Until the next person with a slightly different mental way of defining things comes along. Or just a future version of you.

[–] mkwt@lemmy.world 5 points 1 week ago (1 children)

But when you do shoot yourself in the foot, it blows your whole leg off.

[–] Lembot_0004@discuss.online 2 points 1 week ago

As a shotgun. That's why people don't shoot themselves in the foot with a shotgun.

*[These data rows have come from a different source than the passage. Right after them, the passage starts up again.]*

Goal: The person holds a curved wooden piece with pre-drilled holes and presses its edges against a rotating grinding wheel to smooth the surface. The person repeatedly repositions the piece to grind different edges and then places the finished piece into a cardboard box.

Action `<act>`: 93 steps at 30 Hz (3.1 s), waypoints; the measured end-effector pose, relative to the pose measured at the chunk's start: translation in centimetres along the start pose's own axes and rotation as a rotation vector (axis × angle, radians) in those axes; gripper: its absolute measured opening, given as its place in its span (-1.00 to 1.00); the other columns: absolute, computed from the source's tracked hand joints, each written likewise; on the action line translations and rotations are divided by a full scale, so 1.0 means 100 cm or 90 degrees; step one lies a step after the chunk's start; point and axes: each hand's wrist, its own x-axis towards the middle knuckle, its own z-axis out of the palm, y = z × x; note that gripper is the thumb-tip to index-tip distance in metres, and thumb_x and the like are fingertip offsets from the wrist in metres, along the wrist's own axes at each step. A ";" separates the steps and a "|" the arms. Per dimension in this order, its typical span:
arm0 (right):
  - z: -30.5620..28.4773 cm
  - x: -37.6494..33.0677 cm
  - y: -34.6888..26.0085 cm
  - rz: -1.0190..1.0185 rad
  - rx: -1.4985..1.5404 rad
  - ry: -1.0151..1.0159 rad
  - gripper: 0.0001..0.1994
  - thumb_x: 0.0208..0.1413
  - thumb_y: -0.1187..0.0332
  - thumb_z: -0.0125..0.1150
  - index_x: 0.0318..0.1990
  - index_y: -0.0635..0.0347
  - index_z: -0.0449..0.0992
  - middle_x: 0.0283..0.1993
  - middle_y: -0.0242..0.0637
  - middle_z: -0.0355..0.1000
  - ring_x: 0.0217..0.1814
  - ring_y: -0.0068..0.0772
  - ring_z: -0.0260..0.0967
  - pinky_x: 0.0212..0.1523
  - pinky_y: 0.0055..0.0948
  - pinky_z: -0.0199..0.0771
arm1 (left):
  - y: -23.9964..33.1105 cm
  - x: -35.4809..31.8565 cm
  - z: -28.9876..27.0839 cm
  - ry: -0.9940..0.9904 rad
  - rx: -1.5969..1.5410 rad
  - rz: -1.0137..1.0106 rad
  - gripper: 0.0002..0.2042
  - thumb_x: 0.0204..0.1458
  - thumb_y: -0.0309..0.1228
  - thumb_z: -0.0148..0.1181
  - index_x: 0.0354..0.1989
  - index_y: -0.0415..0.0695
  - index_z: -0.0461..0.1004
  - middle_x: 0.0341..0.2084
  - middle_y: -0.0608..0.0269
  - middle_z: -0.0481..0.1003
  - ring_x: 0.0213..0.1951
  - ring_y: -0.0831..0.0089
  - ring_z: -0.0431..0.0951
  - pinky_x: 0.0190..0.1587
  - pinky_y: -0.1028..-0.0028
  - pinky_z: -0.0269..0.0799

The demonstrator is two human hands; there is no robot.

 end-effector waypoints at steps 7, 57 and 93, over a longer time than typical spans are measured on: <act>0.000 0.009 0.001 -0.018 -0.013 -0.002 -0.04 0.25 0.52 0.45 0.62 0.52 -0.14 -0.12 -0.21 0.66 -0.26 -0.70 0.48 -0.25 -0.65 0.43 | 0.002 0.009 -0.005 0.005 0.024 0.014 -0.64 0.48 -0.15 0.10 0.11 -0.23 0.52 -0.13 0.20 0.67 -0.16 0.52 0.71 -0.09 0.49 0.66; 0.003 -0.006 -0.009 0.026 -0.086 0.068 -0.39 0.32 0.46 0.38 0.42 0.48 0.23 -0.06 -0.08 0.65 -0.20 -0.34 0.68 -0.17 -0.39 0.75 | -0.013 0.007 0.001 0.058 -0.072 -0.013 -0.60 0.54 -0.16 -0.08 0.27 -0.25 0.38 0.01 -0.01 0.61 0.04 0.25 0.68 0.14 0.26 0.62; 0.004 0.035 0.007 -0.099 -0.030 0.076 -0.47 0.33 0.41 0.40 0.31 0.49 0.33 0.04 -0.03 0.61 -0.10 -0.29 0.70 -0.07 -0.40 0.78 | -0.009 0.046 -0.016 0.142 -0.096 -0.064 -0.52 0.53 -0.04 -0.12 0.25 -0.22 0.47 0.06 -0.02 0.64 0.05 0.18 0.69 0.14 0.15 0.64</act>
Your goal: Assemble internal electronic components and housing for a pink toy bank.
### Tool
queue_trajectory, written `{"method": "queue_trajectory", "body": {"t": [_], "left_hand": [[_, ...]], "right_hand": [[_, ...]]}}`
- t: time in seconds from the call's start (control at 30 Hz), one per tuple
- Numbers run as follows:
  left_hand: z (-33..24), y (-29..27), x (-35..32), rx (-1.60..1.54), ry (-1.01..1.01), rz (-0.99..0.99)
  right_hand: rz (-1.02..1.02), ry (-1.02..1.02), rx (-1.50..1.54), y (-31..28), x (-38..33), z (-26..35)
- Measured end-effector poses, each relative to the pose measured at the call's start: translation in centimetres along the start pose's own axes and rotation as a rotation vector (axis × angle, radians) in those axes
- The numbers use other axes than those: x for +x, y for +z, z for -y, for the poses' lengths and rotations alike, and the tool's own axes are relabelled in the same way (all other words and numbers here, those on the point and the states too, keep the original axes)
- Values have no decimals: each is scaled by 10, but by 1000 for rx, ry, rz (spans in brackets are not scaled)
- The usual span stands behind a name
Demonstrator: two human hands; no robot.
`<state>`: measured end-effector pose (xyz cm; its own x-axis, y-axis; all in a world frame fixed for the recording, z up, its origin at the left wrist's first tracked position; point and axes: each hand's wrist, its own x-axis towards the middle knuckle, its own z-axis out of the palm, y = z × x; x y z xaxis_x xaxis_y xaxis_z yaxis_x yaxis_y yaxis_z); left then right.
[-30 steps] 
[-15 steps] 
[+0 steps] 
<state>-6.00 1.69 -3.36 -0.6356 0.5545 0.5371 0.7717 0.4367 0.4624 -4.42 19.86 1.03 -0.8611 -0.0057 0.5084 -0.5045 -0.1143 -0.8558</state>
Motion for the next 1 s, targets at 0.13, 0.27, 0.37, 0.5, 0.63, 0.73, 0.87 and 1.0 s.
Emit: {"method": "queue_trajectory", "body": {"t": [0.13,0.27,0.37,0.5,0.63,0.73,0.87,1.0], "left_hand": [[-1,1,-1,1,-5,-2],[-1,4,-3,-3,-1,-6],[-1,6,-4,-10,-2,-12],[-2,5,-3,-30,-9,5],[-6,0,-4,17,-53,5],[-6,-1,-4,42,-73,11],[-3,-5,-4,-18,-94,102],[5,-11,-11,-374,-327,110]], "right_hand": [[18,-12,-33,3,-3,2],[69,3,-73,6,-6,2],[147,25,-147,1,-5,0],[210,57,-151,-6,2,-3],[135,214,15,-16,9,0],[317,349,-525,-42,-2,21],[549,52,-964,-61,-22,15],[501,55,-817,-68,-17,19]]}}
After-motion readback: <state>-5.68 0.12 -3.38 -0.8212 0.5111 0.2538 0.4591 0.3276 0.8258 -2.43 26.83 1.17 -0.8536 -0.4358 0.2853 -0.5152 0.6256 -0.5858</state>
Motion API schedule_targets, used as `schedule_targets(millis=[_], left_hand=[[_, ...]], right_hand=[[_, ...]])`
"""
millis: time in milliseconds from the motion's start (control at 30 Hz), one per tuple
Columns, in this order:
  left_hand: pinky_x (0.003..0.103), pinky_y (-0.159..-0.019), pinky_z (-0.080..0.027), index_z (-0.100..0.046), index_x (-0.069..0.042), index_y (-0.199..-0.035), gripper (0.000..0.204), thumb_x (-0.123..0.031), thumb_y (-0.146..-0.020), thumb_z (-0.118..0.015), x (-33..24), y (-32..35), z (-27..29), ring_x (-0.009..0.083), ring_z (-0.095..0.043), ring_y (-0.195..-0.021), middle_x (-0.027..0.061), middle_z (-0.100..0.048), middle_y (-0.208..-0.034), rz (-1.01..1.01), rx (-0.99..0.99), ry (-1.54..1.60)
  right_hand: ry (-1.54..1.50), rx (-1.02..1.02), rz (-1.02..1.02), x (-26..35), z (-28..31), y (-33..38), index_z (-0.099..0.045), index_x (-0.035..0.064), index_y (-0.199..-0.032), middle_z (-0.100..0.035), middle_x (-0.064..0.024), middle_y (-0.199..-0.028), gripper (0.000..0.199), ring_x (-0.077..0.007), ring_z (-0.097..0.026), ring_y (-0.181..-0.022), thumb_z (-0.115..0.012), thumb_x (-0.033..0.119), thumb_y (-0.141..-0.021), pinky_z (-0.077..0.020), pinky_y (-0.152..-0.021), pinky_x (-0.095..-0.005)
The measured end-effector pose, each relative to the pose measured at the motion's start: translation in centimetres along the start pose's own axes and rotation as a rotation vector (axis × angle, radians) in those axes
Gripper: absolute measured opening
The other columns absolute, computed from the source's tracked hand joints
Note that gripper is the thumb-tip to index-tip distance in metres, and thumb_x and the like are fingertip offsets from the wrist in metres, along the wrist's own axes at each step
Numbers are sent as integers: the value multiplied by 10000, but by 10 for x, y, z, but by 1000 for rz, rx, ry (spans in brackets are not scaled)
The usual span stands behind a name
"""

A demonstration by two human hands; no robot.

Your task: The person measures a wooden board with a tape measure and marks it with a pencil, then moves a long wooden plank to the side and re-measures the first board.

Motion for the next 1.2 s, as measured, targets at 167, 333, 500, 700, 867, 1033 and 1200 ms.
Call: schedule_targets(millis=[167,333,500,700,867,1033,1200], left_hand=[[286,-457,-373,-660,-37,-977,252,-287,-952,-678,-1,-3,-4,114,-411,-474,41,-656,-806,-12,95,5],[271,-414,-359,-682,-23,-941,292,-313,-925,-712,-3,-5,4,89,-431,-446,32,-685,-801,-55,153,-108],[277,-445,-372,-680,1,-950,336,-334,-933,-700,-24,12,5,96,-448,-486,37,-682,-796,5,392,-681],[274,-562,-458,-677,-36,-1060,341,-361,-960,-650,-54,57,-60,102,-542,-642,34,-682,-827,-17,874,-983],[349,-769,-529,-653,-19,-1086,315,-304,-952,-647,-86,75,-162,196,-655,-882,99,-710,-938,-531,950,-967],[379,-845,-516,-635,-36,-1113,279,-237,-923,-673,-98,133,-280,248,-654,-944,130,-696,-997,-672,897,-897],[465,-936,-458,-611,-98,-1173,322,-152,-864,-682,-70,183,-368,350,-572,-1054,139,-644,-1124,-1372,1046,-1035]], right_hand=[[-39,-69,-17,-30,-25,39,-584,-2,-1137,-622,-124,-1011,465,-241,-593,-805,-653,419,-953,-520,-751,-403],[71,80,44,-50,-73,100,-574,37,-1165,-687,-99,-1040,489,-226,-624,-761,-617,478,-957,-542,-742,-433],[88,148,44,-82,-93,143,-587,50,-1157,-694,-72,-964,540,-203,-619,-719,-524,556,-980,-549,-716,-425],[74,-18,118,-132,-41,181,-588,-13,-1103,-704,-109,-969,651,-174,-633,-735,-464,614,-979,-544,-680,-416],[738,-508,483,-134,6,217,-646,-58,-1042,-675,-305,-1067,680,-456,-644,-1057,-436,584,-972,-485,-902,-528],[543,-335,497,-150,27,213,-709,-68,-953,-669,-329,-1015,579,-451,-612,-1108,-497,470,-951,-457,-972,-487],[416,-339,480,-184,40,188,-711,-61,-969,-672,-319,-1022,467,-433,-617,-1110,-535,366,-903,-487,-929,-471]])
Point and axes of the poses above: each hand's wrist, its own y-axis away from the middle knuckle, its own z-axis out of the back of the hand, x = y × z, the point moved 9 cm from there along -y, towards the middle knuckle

[–] marcos@lemmy.world 16 points 1 week ago (1 children)

Yeah, just to say it more clearly: that kind of thing is why lots of people out there insist that operator overloading is a bad idea.

And yeah, it's a C++ thing that mostly doesn't happen in other languages.

[–] TeamAssimilation@infosec.pub 3 points 1 week ago

Sincerely agree. Explicit is better then implicit, that’s a general engineering axiom.

Instead of overloading and making the next maintainer hunt for overloads, a clearly named function that does the critical steps would make the code immensely more maintainable. C++ is C gone wild.

[–] melechric@lemmy.world 8 points 1 week ago

Yes. Sometimes you're limited by the hardware you're controlling. This code is a bit hard to justify with that excuse though. Normally your code would do a read from hardware to see if the value decremented and then repeat the write. (Possibly a sleep/yield in there if required.)